(REQUIRED ACTION): Look through the data below and work out how many lines hold "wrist"; state only the number.

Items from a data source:
^^^^^^^^^^^^^^^^

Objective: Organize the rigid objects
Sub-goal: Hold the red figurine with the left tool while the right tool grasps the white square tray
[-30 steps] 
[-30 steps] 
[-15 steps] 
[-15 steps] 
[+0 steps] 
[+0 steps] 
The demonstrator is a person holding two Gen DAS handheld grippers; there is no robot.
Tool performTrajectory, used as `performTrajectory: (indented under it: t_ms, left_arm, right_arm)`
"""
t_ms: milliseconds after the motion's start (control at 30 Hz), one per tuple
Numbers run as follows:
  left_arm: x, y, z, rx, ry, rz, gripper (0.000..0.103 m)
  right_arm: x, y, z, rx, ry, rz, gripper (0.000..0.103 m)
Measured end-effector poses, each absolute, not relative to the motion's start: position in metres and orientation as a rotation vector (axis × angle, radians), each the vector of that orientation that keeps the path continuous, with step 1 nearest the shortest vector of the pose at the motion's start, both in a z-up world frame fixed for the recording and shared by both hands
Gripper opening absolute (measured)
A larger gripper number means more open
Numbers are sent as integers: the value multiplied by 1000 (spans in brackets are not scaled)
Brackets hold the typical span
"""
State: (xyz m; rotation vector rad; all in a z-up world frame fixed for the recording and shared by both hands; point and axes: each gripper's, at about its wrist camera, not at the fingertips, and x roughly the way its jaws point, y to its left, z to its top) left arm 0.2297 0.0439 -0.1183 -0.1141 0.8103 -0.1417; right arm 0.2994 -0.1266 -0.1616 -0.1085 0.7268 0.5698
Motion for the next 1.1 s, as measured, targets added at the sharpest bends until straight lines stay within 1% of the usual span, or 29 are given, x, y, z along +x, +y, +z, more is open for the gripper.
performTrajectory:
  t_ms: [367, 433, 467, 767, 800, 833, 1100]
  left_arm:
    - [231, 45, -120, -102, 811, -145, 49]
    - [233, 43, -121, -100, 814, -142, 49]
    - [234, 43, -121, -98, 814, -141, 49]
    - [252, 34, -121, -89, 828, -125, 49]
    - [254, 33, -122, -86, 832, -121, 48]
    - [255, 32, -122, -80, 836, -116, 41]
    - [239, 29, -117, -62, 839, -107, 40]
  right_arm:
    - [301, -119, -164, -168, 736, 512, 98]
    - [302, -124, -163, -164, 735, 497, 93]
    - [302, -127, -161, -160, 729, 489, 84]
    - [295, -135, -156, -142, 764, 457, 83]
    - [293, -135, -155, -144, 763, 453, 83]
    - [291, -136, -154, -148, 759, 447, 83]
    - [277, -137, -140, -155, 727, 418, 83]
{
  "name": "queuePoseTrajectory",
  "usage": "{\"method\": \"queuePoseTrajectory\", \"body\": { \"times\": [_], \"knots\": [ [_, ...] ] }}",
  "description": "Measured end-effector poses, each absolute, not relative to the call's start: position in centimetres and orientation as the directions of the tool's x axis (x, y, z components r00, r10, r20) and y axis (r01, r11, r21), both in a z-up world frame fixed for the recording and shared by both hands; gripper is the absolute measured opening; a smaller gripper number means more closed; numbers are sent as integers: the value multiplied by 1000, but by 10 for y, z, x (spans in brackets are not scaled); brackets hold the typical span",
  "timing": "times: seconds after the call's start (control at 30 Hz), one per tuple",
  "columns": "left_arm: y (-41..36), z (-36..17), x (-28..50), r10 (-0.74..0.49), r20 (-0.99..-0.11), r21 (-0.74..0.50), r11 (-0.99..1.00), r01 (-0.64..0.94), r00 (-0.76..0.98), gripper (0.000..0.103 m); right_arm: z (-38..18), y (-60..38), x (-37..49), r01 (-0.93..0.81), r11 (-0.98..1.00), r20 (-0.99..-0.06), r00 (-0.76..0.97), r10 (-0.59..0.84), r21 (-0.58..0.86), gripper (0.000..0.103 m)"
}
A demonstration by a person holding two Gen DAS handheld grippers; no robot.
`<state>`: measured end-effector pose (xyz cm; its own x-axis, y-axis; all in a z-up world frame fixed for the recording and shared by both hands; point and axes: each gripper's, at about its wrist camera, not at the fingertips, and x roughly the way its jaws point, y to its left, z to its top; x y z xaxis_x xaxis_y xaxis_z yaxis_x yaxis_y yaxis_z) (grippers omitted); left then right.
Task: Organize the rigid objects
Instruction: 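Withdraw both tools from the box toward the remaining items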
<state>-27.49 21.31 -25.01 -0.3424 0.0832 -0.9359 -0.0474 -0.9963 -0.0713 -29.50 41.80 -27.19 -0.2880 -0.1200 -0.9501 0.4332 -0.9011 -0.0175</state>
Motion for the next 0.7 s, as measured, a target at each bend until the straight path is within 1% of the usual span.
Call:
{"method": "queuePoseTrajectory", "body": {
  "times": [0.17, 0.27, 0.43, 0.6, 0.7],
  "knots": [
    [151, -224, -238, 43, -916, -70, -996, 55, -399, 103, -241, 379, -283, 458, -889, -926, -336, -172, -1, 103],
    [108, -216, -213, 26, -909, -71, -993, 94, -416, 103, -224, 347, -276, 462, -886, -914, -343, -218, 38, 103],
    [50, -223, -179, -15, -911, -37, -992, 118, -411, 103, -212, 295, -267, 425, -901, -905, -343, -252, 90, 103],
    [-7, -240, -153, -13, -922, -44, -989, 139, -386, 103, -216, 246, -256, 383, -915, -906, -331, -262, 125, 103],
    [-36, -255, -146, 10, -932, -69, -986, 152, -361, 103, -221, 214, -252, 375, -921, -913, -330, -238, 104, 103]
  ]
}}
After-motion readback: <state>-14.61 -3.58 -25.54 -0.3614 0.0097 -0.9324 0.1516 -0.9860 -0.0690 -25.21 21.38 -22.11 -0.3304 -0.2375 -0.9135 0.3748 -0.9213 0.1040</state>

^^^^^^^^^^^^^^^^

(SOLUTION TO THIS TASK): 2